By Daniel Hunter
Just 11% of businesses based in the UK want to leave the EU, according to the Institute of Chartered Accountants Scotland (ICAS).
The UK's relationship with the EU is expected to be a key topic ahead of May's general election. ICAS' study of business professionals found that more than 82% were in favour of staying in the EU.
The Conservatives are promising an 'In-Out' referendum in 2017, after David Cameron has tried to renegotiate the UK's deal with the EU. UKIP wants to pull out altogether and Labour and the Liberal Democrats want to stay in the EU, without holding a referendum.
A fifth (20%) supported further integration, 31% wished to see a renegotiated relationship and 32% preferred no change in the current arrangements.
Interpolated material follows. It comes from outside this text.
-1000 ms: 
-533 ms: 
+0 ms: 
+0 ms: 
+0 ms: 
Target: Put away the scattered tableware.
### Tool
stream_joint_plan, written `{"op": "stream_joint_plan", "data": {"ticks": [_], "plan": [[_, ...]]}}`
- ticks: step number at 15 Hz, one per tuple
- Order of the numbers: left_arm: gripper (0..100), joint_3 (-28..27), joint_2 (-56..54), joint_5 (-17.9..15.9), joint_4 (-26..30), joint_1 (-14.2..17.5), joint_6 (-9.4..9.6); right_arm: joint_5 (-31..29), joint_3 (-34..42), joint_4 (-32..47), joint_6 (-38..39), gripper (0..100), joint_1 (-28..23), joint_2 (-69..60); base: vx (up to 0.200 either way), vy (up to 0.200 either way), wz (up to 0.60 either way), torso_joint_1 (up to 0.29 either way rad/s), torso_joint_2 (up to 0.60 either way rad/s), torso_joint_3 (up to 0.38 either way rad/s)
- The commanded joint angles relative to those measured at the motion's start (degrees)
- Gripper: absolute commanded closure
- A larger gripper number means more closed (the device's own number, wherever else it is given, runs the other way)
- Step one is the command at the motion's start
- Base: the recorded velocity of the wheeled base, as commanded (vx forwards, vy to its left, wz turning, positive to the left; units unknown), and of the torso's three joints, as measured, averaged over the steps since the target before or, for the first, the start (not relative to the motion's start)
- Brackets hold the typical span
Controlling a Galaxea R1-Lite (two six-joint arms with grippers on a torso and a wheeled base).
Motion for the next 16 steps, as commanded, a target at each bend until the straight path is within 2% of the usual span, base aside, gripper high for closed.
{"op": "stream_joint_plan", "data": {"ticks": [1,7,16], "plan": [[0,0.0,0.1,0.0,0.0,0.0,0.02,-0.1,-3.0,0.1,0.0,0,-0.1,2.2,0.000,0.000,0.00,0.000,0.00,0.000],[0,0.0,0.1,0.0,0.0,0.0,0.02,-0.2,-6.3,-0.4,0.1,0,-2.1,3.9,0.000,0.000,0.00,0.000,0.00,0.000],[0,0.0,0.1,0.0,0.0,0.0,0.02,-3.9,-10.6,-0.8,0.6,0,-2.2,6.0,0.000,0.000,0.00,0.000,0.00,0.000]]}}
In addition to the 11% who want to leave, 6% said they were undecided.
Sixty-five per cent of respondents said that the EU yields benefits for their business, and almost half of these said the benefits were significant.
Only 3% of respondents said the EU imposes significant burdens on their business, however 15% stated that membership resulted in some burdens. There was a sense that the EU imposes more of a management and administrative burden as a result of rules and regulations.
The key benefits of EU membership were seen as: access to a market of more than 500 million people; a single market without tariffs and customs duties; uniformity of standards and legislation throughout the EU (although nearly 20% saw this as imposing "some" or "significant" burdens); rules preventing discrimination and ensuring free trade and movement of capital and people; and the EU’s strength as a trading bloc in negotiating with other groups and nations. EU grants and subsidies were seen as less important than the foregoing benefits with only 27% of respondents viewing these as a benefit.
The major burdens associated with EU membership were: EU employment law; regulations specific to the respondent’s industry; VAT rules (although more than 22% saw these as a benefit of membership); EU environmental requirements; and pensions rules. In most cases, even those aspects rated as net burdens in the survey were seen as benefits by a significant minority of respondents. No single aspect of EU membership was seen as a "significant" burden or barrier by more than 9% of respondents.
David Wood, ICAS executive director of technical policy said: "The level of support for staying in the EU was significant — although there were clear differences of opinion as to whether this should be in a more integrated EU, as part of a renegotiated relationship or with the status quo.
"A striking message from the analysis paper prepared by our expert committees was that even if the UK left the EU, it would be severely restricted in its ability to do things differently if it wanted to continue to access the EU’s single market and be internationally competitive."